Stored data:
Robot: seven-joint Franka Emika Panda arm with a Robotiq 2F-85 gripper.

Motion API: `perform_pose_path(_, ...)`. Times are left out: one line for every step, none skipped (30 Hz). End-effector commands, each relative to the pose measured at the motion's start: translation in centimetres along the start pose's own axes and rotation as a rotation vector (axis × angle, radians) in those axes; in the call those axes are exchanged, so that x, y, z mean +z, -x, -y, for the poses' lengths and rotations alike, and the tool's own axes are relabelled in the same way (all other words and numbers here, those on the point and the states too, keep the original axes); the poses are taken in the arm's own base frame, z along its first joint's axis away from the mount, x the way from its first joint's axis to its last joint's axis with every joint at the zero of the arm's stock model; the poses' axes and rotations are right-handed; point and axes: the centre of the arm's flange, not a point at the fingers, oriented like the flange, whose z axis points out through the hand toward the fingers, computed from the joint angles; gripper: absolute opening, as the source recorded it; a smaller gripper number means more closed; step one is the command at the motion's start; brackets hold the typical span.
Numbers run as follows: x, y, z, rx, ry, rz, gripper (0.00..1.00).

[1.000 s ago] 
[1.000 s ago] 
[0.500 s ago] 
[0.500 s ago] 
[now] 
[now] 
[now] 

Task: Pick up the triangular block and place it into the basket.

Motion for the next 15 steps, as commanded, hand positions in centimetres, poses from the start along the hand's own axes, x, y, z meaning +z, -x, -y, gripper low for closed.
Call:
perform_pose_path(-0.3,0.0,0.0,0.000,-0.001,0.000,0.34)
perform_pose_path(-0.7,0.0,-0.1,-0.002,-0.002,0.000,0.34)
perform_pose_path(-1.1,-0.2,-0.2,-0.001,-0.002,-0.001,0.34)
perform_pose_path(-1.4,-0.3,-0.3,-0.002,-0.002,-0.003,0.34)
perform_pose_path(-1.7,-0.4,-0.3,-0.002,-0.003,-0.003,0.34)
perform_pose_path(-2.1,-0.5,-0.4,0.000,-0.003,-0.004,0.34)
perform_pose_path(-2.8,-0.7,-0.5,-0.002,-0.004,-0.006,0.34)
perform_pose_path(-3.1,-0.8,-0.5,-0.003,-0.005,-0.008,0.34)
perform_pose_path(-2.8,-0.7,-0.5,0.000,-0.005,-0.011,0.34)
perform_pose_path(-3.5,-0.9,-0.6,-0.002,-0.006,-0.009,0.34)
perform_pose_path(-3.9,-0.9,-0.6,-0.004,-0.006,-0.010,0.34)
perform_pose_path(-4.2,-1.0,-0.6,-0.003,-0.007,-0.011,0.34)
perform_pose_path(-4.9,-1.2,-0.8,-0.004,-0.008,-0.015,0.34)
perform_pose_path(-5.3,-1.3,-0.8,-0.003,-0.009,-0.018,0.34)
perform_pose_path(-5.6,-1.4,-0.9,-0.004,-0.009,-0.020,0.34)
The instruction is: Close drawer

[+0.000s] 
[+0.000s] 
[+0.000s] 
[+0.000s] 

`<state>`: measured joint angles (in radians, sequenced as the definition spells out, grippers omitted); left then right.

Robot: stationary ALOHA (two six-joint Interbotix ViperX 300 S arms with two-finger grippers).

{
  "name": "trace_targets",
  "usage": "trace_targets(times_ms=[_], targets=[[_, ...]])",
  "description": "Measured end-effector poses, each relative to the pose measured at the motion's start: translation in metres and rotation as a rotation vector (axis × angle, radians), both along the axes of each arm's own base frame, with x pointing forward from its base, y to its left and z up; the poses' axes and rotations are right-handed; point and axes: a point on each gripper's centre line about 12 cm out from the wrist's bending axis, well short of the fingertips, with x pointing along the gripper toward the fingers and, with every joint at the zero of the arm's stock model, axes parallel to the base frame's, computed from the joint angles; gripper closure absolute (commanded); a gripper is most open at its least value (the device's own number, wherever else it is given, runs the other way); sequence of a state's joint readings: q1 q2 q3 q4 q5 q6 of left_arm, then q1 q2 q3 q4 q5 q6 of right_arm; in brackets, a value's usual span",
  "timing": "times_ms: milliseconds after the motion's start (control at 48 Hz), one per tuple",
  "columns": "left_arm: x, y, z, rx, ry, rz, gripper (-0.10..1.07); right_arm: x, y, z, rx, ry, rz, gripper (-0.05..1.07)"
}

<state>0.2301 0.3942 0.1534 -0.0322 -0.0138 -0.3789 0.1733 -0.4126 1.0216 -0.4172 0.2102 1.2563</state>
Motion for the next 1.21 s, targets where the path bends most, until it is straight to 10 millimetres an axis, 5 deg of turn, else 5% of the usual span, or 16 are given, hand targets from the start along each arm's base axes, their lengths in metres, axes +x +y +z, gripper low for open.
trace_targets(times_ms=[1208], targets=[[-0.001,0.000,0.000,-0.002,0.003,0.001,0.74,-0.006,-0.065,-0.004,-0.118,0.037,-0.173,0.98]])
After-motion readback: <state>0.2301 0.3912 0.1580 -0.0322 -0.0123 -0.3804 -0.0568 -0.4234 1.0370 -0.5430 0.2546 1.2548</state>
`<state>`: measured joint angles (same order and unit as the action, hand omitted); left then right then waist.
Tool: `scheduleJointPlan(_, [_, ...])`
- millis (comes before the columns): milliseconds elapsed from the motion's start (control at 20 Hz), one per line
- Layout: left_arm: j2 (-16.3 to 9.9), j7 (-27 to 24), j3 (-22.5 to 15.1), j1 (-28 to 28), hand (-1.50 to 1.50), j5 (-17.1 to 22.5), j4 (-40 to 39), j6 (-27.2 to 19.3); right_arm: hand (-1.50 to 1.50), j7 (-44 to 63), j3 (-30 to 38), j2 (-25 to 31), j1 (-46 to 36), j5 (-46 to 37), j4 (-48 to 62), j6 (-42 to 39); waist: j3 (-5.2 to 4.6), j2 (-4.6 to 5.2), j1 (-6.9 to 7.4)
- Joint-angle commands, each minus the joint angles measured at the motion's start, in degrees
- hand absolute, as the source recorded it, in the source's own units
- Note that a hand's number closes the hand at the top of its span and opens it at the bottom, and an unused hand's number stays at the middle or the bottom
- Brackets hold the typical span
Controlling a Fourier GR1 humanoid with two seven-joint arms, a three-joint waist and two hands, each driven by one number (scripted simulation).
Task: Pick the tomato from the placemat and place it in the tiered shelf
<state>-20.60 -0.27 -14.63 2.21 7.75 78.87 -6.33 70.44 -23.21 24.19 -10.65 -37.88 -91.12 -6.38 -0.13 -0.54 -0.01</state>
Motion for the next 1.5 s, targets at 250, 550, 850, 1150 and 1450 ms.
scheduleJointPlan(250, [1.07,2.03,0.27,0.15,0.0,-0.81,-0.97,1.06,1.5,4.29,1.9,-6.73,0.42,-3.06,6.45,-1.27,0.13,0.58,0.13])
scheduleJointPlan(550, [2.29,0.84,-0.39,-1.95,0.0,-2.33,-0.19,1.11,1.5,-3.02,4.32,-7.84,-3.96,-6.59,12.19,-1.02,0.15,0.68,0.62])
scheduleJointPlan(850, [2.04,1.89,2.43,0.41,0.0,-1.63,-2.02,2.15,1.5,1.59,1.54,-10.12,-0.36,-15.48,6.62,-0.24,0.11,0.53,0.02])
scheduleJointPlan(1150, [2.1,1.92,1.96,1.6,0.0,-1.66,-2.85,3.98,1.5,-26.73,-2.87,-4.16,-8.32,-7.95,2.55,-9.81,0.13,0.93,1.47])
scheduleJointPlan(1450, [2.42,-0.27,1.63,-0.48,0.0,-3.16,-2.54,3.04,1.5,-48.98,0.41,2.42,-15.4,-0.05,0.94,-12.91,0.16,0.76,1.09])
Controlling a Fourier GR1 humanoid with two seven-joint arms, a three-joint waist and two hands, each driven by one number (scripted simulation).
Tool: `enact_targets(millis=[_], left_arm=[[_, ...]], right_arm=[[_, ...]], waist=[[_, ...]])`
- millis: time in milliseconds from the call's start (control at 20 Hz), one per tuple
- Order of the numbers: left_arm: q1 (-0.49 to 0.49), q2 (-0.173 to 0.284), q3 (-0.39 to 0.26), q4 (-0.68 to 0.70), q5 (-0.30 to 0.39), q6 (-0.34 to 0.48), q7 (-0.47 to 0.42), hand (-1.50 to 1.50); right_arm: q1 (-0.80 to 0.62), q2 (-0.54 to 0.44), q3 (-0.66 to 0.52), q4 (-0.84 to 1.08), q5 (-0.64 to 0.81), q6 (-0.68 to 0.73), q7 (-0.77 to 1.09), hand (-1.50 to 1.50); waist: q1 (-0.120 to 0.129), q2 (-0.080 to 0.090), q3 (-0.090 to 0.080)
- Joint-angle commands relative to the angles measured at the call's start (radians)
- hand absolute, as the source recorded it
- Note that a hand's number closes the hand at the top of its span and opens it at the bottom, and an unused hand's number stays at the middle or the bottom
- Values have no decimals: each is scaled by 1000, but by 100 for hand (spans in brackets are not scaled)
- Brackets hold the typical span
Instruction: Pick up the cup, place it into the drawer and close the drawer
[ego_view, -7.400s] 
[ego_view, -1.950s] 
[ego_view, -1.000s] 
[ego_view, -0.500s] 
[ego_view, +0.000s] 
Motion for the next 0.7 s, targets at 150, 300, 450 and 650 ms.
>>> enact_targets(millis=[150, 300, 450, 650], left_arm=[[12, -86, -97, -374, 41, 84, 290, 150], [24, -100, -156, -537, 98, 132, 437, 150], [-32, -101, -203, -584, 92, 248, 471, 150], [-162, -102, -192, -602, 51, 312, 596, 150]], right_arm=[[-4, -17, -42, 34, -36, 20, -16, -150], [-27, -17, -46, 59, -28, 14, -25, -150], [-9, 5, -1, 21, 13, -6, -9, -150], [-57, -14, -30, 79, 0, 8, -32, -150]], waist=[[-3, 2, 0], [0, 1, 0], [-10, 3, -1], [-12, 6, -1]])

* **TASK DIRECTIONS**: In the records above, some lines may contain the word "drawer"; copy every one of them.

* **ANSWER BELOW**:
The instruction is: Close drawer
Instruction: Pick up the cup, place it into the drawer and close the drawer

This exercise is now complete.